When you are doing ER modeling directly (not from an ORM source model), you must study the description of the business problem. You start with entities, identifying nouns. Then you find relationships, identifying verbs. You look for typical verbs such as “is,” which leads to investigation of the hierarchical structure (you will learn about supertypes and subtypes in Lesson 5, “Supertypes and Subtypes”), or “has” and other verbs, which lead to investigation of the relational structure. You then allocate attributes to entities, identifying adjectives. You identify primary and foreign keys, and, for foreign key associations, you identify cardinality and optionality. Your product is an ER model; however, you need to analyze the ER attributes—forgetting the attributes leads to missed entities.

On the Companion Disc

You will find all the models for this chapter on the companion CD in the C:\My Documents\Microsoft Press\TK70-441\Chapter02\Practice folder.

Practice: Opening Models

In this practice, you will examine ORM and ER models.

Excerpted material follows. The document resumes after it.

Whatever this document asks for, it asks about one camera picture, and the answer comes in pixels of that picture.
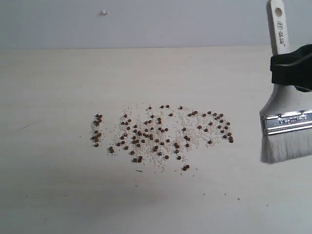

Exercise: Open and Examine Models

In this exercise, you check whether it is possible to reconstruct statements that describe a business problem from a conceptual and a logical database model.

  1. On the companion CD, navigate to the C:\My Documents\Microsoft Press\TK70-441 \Chapter02\Practice folder, and open the Ch02_Sales_ORM.bmp file. Check the facts and how they are diagrammed.
  2. Open the Ch02_Sales_IDEF1XER.vsd and Ch02_Sales_ExtendedER.vsd files. Try to recreate the original propositions from the example.

Quick Check

You have to prepare a database model to support an application for managing projects. You collect the following information: each project has a single customer, each project can have many activities, and each project can have many employees assigned to it. In addition, you want to follow the time spent (in hours) on projects by specific employees and by activity for each day. Using this information, answer the following questions:

  1. List the entities you can find from the description of the problem.
  2. What is the cardinality of the relationship between projects and activities?

Quick Check Answers

  1. You should find the following entities: projects, customers, activities, employees as strong entities, and project details as a weak entity.
  2. The relationship between projects and activities is many-to-many.